Goals:
- Be able to understand ways in which affects influence each other and ways in which affects establish priority.
- Each member should pick three different hypotheses and give a personal, clinical, or literary example that would illustrate these interactions.
Readings:
AIC I-II, “Affect Dynamics,” Chapter 9, SuperVolume I, pp. 151-184.
Bulletin, v4, #1-2-3, 1997, Donald L. Nathanson, “A Goal Is an Image,” pp. 1-6.
Bulletin, v2, #2, 1995, Verda Little, “Affect Theory Study Group Session 2,” pp. 19-21.
Discussion Questions:
- What affect is most likely to be noticed? How does density determine attention?
- What affects are most likely to appear in dreams—why?
- How do affects influence each other?
- Tomkins gives nineteen hypotheses concerning the relation of affect to positive or negative outcomes.
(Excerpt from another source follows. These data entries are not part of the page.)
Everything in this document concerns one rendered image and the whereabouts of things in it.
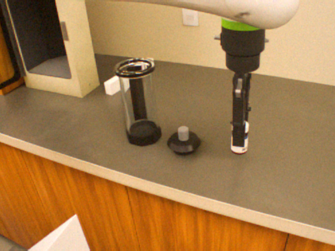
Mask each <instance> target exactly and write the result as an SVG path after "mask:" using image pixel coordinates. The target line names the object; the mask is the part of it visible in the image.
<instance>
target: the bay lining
mask: <svg viewBox="0 0 335 251"><path fill-rule="evenodd" d="M7 4H8V8H9V12H10V15H11V18H12V21H13V26H14V30H15V33H16V37H17V39H18V44H19V47H20V48H19V49H20V50H21V54H22V55H21V56H22V58H23V61H24V64H25V67H26V71H27V72H28V71H30V70H31V69H33V68H36V67H37V66H39V65H41V64H42V63H44V62H46V61H48V60H50V59H53V58H57V57H61V56H67V54H66V47H65V44H64V40H63V38H64V37H63V35H62V30H61V29H62V28H61V25H60V21H59V20H60V19H59V16H58V10H57V7H56V1H55V0H7Z"/></svg>
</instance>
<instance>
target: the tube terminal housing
mask: <svg viewBox="0 0 335 251"><path fill-rule="evenodd" d="M55 1H56V7H57V10H58V16H59V19H60V20H59V21H60V22H61V21H65V25H66V29H67V31H66V32H67V34H68V39H69V41H64V44H65V47H66V54H67V56H68V63H69V66H70V71H71V74H72V76H71V79H64V78H56V77H50V76H46V75H38V74H32V73H29V72H27V71H26V75H27V76H26V77H25V76H23V77H24V81H25V83H26V86H27V87H29V88H33V89H41V90H44V91H50V92H53V93H59V94H61V93H62V94H65V95H72V96H75V97H81V98H83V97H84V96H86V95H87V94H88V93H90V92H91V91H92V90H93V89H95V88H97V87H98V86H99V85H100V83H99V77H98V74H97V68H96V61H95V56H94V53H93V44H92V41H91V35H90V29H89V24H88V17H87V12H86V6H85V1H78V0H72V1H70V0H55ZM23 65H24V68H25V70H26V67H25V64H23Z"/></svg>
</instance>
- Can you think of a personal, literary, or clinical example for each of these hypotheses? (For instance, “Reduction of negative affect is rewarding.” When one learns that a feared outcome is not going to occur, one can heave a sigh of relief. Example: The biopsy shows that a supposedly malignant tumor turns out to be benign.)
- How does learning change the expression of innate affect?
- Can an affect be unconscious?
- What are general images?
- What are the four general images concerning the expression of affect?